Nepali Times
Critical Cinema
Outside the box


Amidst all the masala, item numbers, and commodity fetishism, it is sometimes difficult to think of Bollywood as having anything to do with art. Around here, 'art' always means something more serious, something that Smita Patel used to do, something that doesn't involve the conventional frolicking. Bollywood may be the biggest hub in South Asia for art and culture, but its perception is neither artful nor \'cultured\'.

In the last month, however, we saw a couple of Bollywood's biggest and scarcest stars come out with films that insist on art's power. First there was Madhuri Dixit, breaking her five-year hiatus for Aaja Nachle by cinematographer-turned-director Anil Mehta, a project that must have seemed very close to her heart. And then last week there was Aamir Khan making his directorial debut with Taare Zameen Par.
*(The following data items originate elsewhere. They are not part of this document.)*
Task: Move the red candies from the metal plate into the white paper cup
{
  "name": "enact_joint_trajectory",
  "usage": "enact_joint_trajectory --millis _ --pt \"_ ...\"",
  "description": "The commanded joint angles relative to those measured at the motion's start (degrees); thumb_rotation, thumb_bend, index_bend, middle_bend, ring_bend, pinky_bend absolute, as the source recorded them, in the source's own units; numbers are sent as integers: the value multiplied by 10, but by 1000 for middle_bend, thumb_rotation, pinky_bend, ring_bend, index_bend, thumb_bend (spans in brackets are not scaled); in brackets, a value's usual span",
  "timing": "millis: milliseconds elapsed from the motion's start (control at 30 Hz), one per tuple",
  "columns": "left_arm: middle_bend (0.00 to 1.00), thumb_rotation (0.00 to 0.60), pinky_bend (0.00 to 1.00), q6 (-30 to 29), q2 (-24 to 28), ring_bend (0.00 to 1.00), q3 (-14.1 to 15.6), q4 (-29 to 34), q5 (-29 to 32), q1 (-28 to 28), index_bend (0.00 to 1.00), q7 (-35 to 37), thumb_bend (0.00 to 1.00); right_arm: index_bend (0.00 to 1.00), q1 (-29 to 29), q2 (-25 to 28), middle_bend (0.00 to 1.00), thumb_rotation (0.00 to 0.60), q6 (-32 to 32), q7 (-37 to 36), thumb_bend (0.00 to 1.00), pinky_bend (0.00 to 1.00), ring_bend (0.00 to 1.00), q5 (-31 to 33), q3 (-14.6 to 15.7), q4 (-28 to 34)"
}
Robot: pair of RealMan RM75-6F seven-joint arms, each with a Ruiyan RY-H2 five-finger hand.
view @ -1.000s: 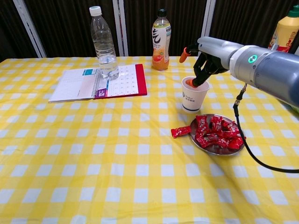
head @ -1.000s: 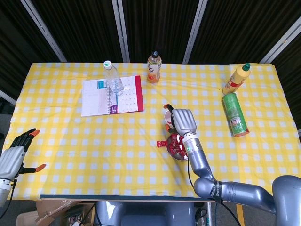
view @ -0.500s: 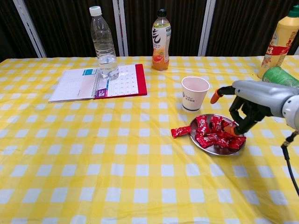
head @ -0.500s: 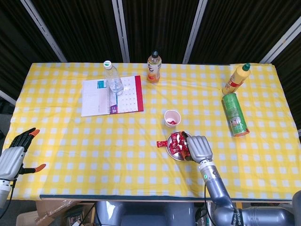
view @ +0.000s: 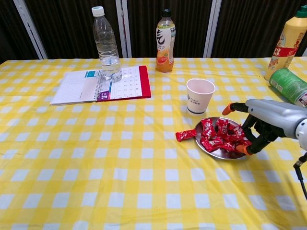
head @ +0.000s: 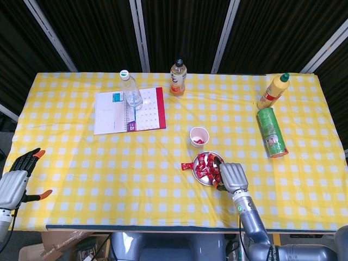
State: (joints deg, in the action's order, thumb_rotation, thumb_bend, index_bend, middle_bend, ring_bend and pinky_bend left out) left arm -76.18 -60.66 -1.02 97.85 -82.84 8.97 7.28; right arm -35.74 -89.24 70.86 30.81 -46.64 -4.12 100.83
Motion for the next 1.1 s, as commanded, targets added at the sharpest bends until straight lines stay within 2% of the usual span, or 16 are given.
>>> enact_joint_trajectory --millis 33,567,633,767,867,967,1100 --pt "0 600 0 1 0 0 0 -1 0 0 0 0 36 147 -1 -4 756 600 -8 -3 361 1000 895 2 -5 -10" --pt "0 600 0 10 2 0 0 1 8 3 0 -1 36 155 -13 -37 756 600 -70 -6 360 1000 895 44 -30 -94" --pt "0 600 0 12 2 0 0 1 9 4 0 0 36 218 -15 -42 756 600 -76 -7 359 1000 895 48 -33 -103" --pt "0 600 0 14 3 0 -1 2 10 5 0 0 36 438 -15 -51 756 600 -86 -11 359 1000 895 50 -35 -123" --pt "0 600 0 15 3 0 0 2 10 5 0 2 37 564 -14 -57 756 600 -92 -18 360 1000 895 46 -35 -134" --pt "0 600 0 16 4 0 0 3 10 5 0 2 37 644 -12 -63 756 600 -96 -26 390 1000 895 40 -36 -144" --pt "0 600 0 16 4 0 -1 5 11 6 0 1 38 664 -11 -69 756 600 -95 -40 452 1000 896 26 -44 -152"
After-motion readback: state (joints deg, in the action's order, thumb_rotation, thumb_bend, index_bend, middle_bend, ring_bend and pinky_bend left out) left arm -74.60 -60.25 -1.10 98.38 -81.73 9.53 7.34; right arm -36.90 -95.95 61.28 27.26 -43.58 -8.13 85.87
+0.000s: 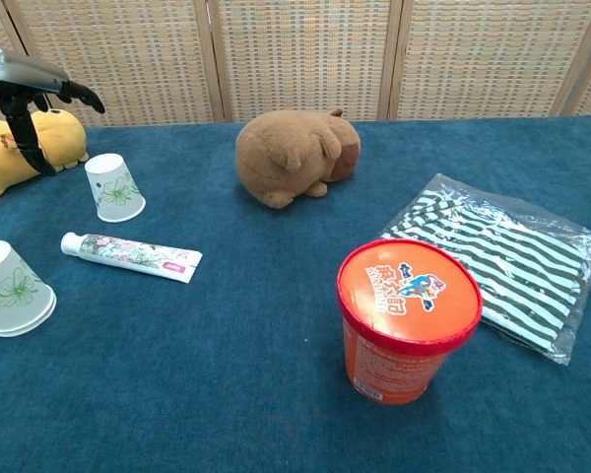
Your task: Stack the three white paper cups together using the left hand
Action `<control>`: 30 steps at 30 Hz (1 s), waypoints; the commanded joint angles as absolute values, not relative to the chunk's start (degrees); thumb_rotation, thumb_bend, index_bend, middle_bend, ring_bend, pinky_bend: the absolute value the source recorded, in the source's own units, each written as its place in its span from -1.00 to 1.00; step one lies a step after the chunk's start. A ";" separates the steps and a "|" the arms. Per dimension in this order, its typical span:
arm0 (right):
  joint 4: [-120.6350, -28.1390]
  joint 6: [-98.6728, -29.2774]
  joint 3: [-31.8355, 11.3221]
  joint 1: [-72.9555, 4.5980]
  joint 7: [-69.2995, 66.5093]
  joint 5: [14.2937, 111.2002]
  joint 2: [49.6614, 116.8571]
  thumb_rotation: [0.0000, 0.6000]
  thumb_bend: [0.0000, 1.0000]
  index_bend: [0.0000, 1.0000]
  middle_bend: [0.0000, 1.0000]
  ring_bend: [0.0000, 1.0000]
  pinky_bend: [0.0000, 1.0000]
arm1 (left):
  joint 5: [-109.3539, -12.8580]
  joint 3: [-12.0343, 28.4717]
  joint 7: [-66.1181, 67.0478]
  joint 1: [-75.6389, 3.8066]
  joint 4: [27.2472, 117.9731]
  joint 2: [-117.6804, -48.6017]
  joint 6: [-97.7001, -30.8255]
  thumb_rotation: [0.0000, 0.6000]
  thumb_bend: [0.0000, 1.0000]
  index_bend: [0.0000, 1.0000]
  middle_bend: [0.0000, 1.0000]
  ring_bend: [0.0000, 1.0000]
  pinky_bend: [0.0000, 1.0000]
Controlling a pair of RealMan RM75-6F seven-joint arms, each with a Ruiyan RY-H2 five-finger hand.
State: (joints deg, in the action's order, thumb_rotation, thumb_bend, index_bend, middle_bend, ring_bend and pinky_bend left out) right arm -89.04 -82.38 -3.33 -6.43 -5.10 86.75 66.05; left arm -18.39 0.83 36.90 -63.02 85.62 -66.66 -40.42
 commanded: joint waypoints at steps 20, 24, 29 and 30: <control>-87.62 -80.46 -3.48 -7.15 -4.99 85.35 67.03 1.00 -0.90 -1.00 -1.00 -1.00 -1.00 | -13.45 -2.14 37.19 -66.35 69.21 -78.27 -35.29 1.00 -0.63 -0.72 -0.92 -0.95 -0.75; -87.42 -80.60 -3.56 -7.10 -5.09 85.21 67.10 1.00 -0.90 -1.00 -1.00 -1.00 -1.00 | -13.01 -2.26 36.87 -66.55 66.66 -80.17 -34.24 1.00 -0.62 -0.63 -0.88 -0.92 -0.72; -86.97 -80.97 -3.75 -6.96 -5.44 85.00 67.24 1.00 -0.90 -1.00 -1.00 -1.00 -1.00 | -13.82 -2.08 36.07 -66.69 63.79 -82.43 -33.68 1.00 -0.62 -0.49 -0.82 -0.86 -0.67; -86.87 -81.33 -3.92 -6.84 -5.65 84.89 67.25 1.00 -0.90 -1.00 -1.00 -1.00 -1.00 | -14.01 -1.92 35.79 -66.67 63.55 -82.72 -33.62 1.00 -0.63 -0.49 -0.81 -0.86 -0.66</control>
State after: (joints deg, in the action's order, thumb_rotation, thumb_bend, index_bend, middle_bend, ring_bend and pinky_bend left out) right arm -86.95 -81.13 -3.81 -6.92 -5.52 84.97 67.23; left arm -13.77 -2.05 36.05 -66.64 63.83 -82.40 -33.77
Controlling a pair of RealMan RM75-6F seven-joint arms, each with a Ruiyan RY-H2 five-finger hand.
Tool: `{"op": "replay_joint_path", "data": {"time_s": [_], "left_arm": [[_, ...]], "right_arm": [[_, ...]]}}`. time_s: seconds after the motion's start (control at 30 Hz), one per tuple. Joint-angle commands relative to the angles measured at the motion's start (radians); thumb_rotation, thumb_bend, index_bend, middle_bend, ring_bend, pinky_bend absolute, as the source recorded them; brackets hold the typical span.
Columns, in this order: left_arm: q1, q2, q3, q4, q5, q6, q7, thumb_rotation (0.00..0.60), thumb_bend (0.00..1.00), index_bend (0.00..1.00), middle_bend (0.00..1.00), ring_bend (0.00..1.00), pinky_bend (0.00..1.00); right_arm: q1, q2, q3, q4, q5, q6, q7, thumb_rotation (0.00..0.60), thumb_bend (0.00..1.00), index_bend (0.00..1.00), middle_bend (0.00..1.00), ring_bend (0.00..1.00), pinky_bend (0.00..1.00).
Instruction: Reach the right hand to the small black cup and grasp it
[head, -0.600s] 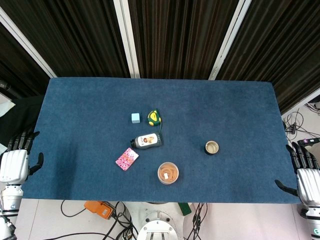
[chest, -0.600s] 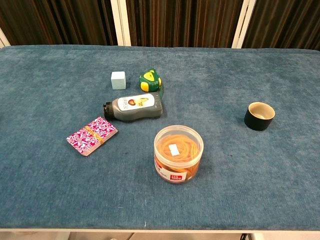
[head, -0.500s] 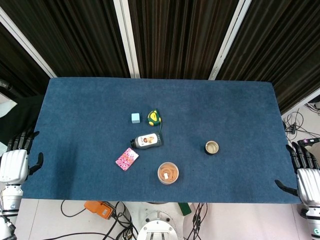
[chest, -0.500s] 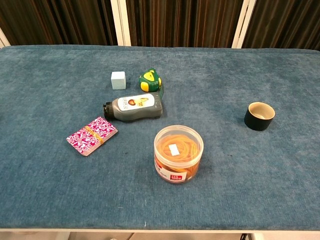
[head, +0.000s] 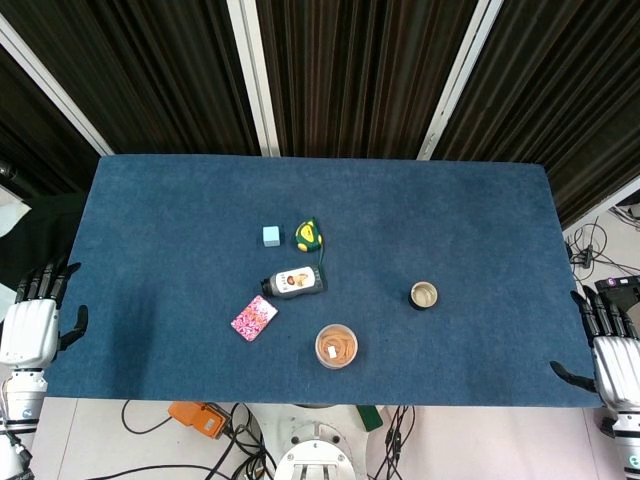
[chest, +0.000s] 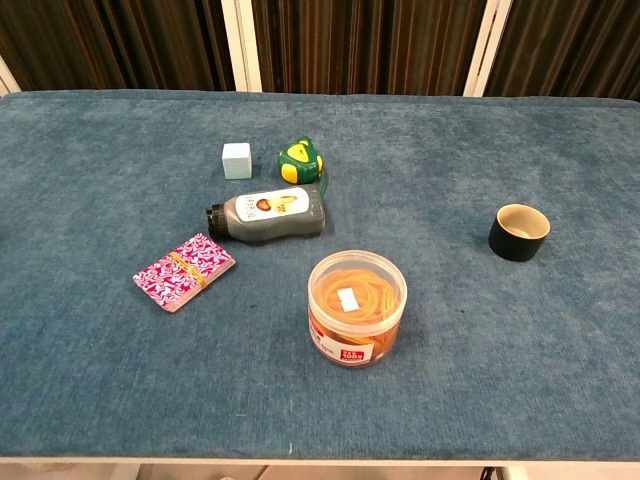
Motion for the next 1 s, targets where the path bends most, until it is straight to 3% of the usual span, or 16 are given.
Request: {"op": "replay_joint_path", "data": {"time_s": [0.03,0.17,0.37,0.53,0.7,1.0], "left_arm": [[0.003,-0.001,-0.001,-0.007,-0.005,0.004,0.000,0.600,0.46,0.14,0.04,0.10,0.10],[0.008,0.003,-0.002,-0.017,-0.012,0.006,-0.004,0.600,0.46,0.14,0.04,0.10,0.10],[0.008,0.008,0.000,-0.022,-0.012,0.001,-0.012,0.600,0.46,0.14,0.04,0.10,0.10],[0.008,0.009,-0.003,-0.022,-0.021,-0.002,-0.013,0.600,0.46,0.14,0.04,0.11,0.10],[0.010,0.011,-0.003,-0.026,-0.024,-0.002,-0.009,0.600,0.46,0.14,0.04,0.11,0.10],[0.009,0.010,-0.003,-0.024,-0.023,-0.003,-0.004,0.600,0.46,0.14,0.04,0.12,0.10]], "right_arm": [[0.013,-0.003,0.013,0.010,0.055,-0.041,0.022,0.600,0.26,0.04,0.07,0.06,0.16],[0.071,-0.027,0.036,0.064,0.126,-0.170,0.108,0.600,0.26,0.04,0.07,0.06,0.16],[0.183,-0.124,0.064,0.205,0.148,-0.343,0.199,0.600,0.26,0.05,0.07,0.06,0.15],[0.255,-0.212,0.095,0.299,0.162,-0.405,0.192,0.600,0.26,0.05,0.07,0.06,0.14],[0.313,-0.289,0.113,0.363,0.173,-0.453,0.187,0.600,0.26,0.15,0.12,0.09,0.14],[0.387,-0.356,0.100,0.373,0.120,-0.497,0.191,0.600,0.26,0.27,0.17,0.13,0.14]]}}
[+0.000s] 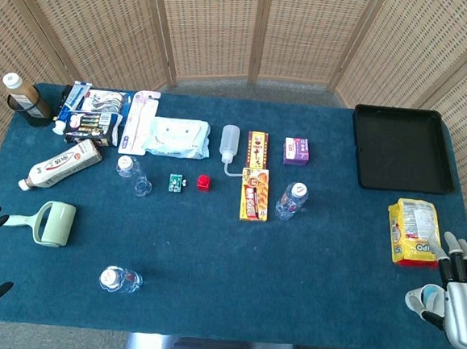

Nachle is a story of Dia (Madhuri Dixit), who, in youthful bohemianism, has lost her family and town for theatre, dance, music, love, pleasure and passion. She has returned to her hometown Shamli to stop an old amphitheatre from being converted into a shopping mall and to remind the locals of the value of art. Taare, on the other hand, depicts the world of a dyslexic but inventive moppet, Ishaan, played by Darsheel Safary, whose painterly talent is almost failed by the standardised education system and its nefarious corpus of teachers (that is, until Aamir Khan shows up with his lily-white virtues).

The two films actually have very little in common, but seen together a new kind of cultural theory springs up from them. Well, perhaps not so new because Nachle and Taare also speak, like those who deal with art and culture, the language of value instead of price, of whimsy instead of utility. But with massive socioeconomic shifts on the ground, that typically blind insistence of 'capitalism-eats-tradition' no longer suffices. In critiquing India's modern middle-class ideologies, these films have had to be more nuanced about asserting the unrecompensed pursuit of art and human cultivation in a society obsessed with measuring proceeds.

Unfortunately, these lessons on art do make serious artistic blunders. A film about inspiration, Nachle is itself utterly uninspired. With Madhuri around, you expect at least some matchless dancing; but choreographer Vaibhavi Merchant produces the most hackneyed moves. Taare has some brilliant moments but Khan's filmmaking lacks subtlety and his characters are mere caricatures.

But if allowed, both the films will have you thinking about the place of art in our over-commercialised societies. And thankfully, it's not the kind of art that you venerate demurely. Here, the world of art is the same as the world of fun; and the world of fun is the same as the world of subversion. So you have in Nachle the seditious love affair of Laila-Majnu performed flippantly by Konkona Sen Sharma and Kunal Kapoor. And in the most beautiful sequence of Taare, insubordinate Ishaan skips school to explore the streets of Mumbai, in order having the most visual and tactile experience of the city's enamoring textures.

When art classes are the first to be cut from schools and art columns the most dispensable to newspapers, it is nice to be reminded how great it is sometimes to linger outside the box, out of the boundaries.